Examine every line of the listing below. Count those containing "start" and state only the result.
── Information provided
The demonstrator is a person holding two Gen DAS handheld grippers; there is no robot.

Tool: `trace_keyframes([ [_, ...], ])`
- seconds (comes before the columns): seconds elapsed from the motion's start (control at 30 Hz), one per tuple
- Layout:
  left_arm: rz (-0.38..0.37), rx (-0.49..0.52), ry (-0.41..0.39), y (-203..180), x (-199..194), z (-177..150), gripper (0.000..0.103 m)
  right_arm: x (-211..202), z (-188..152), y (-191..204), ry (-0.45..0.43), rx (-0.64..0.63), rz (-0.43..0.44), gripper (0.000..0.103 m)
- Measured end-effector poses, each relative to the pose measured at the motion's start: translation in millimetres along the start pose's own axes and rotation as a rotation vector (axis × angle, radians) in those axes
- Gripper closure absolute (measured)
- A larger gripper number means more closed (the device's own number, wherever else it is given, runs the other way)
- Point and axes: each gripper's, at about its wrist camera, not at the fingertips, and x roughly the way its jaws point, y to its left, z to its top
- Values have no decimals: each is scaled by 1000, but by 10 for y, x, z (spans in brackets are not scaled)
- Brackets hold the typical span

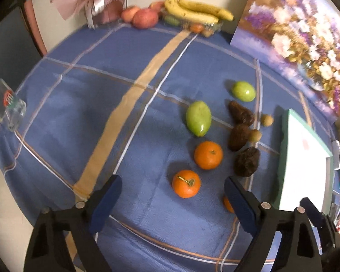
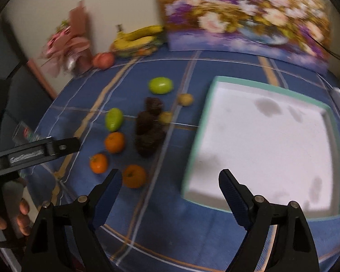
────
• [Completed task]: 2